> _WORK INSTRUCTIONS_
A single number is required: how many lines in the records below contain "cable".

> _MATERIAL FOR THE TASK_
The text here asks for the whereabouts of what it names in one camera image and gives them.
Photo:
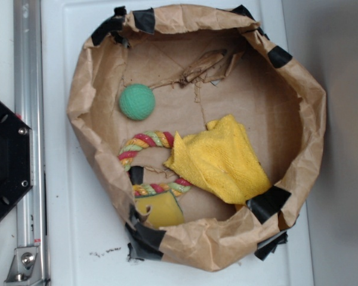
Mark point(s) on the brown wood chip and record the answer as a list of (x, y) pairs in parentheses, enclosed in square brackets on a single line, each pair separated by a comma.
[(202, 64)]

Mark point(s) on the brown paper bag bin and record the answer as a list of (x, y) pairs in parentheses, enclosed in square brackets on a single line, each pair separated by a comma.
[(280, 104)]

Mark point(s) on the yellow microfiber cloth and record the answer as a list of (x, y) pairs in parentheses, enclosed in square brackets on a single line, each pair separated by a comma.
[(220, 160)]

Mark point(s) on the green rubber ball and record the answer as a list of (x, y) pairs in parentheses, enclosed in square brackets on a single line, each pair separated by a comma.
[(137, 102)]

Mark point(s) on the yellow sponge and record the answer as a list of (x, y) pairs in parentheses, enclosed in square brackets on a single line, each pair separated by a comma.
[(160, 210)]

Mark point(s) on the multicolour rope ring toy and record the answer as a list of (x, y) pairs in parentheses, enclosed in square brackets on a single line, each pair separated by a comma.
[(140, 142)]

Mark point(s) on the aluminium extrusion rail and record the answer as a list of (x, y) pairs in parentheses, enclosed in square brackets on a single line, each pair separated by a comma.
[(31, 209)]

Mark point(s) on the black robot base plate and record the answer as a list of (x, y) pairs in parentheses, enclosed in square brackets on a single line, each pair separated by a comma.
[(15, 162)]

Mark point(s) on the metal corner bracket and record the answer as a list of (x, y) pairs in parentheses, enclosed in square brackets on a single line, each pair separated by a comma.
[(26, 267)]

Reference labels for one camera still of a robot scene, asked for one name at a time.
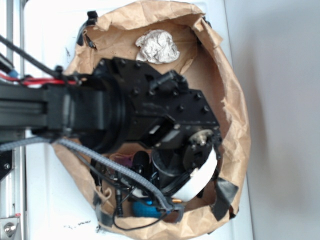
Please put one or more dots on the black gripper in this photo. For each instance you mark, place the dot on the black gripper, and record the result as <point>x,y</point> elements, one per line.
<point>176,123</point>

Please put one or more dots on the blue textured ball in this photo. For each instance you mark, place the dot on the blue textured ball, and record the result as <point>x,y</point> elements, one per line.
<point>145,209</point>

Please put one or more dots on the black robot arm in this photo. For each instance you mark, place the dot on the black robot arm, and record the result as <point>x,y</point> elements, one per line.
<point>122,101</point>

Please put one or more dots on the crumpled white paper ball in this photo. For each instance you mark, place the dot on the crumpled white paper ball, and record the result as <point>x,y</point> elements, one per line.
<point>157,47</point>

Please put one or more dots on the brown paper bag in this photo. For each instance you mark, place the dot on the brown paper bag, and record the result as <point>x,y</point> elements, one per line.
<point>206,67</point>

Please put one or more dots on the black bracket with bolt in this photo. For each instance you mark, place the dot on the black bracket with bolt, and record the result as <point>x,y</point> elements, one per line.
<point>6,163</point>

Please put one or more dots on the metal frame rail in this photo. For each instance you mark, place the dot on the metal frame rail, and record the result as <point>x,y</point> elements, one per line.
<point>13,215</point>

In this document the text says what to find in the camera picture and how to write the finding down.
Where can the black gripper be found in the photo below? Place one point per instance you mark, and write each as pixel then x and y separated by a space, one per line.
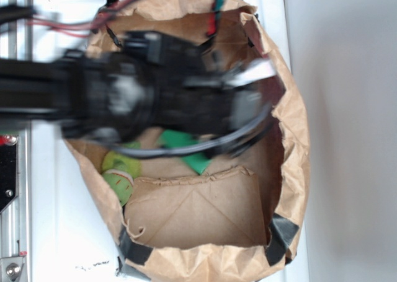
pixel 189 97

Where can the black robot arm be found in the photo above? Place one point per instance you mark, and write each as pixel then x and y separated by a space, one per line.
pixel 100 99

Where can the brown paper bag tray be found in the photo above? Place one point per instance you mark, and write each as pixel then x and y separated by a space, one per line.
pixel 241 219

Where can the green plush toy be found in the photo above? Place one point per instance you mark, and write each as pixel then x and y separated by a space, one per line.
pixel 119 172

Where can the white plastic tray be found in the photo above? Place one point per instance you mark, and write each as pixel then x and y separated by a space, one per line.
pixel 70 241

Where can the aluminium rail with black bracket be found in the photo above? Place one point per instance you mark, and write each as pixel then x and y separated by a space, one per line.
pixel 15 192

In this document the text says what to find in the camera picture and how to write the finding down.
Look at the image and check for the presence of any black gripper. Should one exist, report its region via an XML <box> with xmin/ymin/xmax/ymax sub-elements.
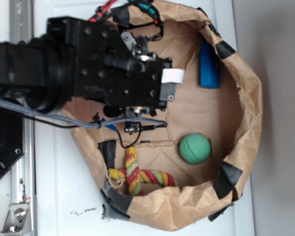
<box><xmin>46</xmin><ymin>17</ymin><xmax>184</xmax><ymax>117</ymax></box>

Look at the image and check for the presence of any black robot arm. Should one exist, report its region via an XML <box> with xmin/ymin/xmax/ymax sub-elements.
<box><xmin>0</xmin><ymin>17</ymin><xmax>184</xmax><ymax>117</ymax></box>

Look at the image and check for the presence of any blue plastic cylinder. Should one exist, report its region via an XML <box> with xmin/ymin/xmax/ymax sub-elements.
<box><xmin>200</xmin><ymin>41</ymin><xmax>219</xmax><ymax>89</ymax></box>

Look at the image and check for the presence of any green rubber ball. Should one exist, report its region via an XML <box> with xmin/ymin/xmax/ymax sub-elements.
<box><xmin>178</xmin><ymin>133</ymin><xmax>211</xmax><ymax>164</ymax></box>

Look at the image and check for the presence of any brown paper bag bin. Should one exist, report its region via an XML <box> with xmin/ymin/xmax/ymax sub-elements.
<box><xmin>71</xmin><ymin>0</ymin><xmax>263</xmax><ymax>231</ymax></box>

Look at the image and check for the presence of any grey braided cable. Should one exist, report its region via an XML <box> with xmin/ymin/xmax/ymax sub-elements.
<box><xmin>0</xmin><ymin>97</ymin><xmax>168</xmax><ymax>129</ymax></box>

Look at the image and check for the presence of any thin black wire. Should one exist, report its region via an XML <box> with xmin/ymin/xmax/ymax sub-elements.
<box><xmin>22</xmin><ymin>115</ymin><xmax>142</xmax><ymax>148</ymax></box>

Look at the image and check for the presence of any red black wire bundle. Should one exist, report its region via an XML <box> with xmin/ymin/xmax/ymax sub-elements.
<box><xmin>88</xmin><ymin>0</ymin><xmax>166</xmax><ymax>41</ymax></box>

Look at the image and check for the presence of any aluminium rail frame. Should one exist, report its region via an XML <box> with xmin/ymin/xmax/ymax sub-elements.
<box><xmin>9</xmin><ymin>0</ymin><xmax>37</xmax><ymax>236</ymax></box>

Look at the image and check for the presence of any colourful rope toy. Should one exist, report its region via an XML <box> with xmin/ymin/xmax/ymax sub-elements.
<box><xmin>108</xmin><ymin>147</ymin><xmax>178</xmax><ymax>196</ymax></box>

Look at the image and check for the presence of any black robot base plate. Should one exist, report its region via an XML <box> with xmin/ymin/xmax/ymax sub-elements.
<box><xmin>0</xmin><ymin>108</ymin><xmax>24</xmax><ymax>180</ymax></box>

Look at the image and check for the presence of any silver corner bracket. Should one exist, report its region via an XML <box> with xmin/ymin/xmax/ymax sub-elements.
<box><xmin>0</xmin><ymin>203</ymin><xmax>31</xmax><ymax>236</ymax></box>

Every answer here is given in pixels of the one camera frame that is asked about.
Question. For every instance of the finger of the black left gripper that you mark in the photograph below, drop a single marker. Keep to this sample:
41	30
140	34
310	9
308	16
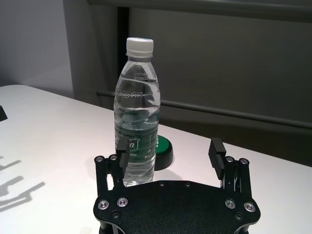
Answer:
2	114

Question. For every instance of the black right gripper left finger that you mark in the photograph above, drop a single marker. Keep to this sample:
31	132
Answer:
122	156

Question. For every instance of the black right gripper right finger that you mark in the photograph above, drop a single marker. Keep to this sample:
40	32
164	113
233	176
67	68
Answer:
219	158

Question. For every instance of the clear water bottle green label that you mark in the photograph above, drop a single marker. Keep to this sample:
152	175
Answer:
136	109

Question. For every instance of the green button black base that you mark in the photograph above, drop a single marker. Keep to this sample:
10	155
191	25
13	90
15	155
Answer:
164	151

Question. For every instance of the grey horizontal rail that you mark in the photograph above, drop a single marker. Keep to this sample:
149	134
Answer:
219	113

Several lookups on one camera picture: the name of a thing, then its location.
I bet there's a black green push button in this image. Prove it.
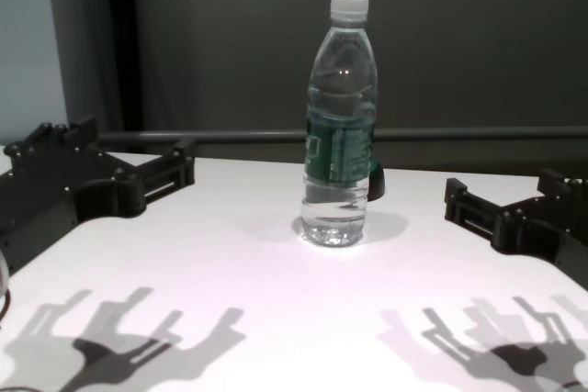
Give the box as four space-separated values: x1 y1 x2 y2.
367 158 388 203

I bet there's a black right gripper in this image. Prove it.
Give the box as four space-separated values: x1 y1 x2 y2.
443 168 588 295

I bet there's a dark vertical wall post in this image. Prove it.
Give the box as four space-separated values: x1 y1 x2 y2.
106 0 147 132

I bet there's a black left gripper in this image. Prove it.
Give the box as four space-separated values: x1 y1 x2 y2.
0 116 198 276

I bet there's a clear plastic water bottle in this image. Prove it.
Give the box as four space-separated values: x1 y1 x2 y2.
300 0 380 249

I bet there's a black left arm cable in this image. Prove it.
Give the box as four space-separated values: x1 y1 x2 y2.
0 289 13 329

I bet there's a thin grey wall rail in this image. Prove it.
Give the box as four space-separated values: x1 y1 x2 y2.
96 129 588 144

> _WRITTEN RESPONSE_
2